Es ist erstaunlich: der Psalmbeter erkennt, daß er es mit Richter und Schöpfer in einer Person zu tun hat. Er hat eine Ahnung von Jesus Christus, dem Retter und Richter:

- dem Richter, an dem keiner vorbeikommt
- und dem Retter, der hinabgestiegen ist in unser Loch und Finsternis.

Das ahnt der Mann.

 

Überwältigt, fast geblendet von der Liebe des Richters stammelt er sein Lob.

Es ist freilich ein seltsames Lob mit dieser Haßtirade gegen den Schluß. Man hat das gerne als alttestamentlich abgetan – das stimmt aber nicht: Ein Blick in die Kirchengeschichte (Kreuzzüge, Ketzergeschichten, Hexenverfolgung…) zeigt, daß nach Christus die Intoleranz nicht verschwunden ist.

 

Wir müssen daran denken: Der Psalmbeter hat zwar einiges erkannt, aber er ist immer noch auf der Flucht vor Gott.

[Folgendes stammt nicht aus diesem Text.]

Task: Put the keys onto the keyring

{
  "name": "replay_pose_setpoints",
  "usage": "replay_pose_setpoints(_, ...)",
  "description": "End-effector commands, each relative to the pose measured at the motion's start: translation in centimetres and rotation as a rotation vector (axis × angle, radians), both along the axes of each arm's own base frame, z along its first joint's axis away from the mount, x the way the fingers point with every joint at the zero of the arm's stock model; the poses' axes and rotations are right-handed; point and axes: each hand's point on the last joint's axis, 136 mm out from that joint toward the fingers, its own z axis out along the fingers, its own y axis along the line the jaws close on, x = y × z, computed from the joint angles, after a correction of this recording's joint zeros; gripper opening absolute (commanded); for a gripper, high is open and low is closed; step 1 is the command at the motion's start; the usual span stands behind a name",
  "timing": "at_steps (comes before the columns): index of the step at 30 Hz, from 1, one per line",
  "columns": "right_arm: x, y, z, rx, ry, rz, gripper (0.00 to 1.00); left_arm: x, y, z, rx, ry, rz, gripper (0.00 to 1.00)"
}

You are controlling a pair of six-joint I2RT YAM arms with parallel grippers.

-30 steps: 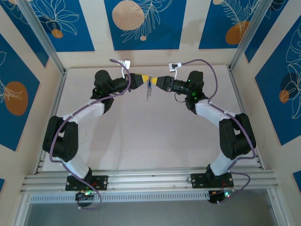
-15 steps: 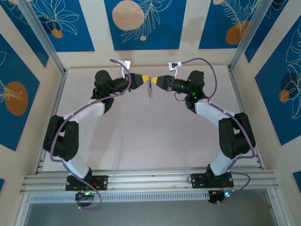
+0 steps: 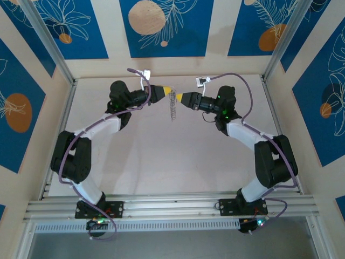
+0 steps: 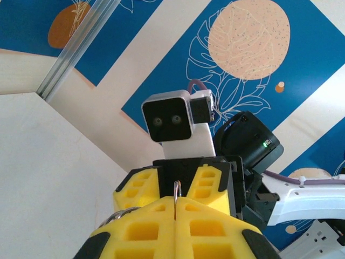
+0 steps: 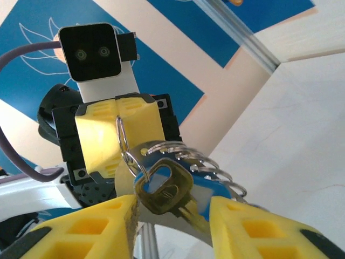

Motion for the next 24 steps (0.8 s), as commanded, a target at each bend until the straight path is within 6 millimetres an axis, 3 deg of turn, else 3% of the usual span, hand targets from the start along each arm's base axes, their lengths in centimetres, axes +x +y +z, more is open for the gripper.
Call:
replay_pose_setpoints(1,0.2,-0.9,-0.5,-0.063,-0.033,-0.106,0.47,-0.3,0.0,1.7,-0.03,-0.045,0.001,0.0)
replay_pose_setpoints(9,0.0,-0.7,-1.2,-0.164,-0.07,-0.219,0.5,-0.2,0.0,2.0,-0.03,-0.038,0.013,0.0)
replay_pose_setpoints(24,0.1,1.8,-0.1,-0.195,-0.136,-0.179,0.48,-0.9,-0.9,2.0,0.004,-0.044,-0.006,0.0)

Da macht er etwas typisch Menschliches. Er lenkt den Blick auf die Feinde, welche doch noch viel übler sind als er.

 

Es ist wirklich seltsam: er redet vom Haß gegen Gottes Feinde - aus Liebe zu Gott! Er möchte Gott in Schutz nehmen, damit er nicht in den Dreck gezogen wird. Aber das kann nicht gut herauskommen. Jahrhunderte später wird Jesus einen anderen Weg beschreiten. Er wird nicht die Feinde hassen und verdammen, sondern sie lieben!

 

Jesus wird die Feinde ertragen bis zum Tod am Kreuz – und den Psalmdichter und uns! Das ist seine Art der Toleranz. Das Wort Toleranz kommt vom Lateinischen und bedeutet tragen. Das war Jesu Antwort: Tragen! Billiger gibt es echte Toleranz nicht!

 

Dagegen ist unser Reden von Toleranz oft wirklich billig, eine Toleranz aus Gleichgültigkeit! Soll doch jeder machen wie er will. Könnte es geschehen, daß unsereiner tolerant ist, weil er Gott, seinem Wort, seiner Liebe und Wahrheit zuwenig Liebe entgegenbringt? Wer weiß ob dieser intolerante Psalmbeter vielleicht näher bei Gott ist, als das meiste, was sich als christliche Toleranz ausgibt? - Wer weiß? - Der Herr weiß es!

 

Am Ende hat es der Psalmdichter selber gemerkt und formuliert darum auch für uns:

Erforsche mich, Gott, und erkenne mein Herz; prüfe mich und erkenne, wie ich's meine. Und sieh, ob ich auf bösem Wege bin, und leite mich auf ewigem Wege.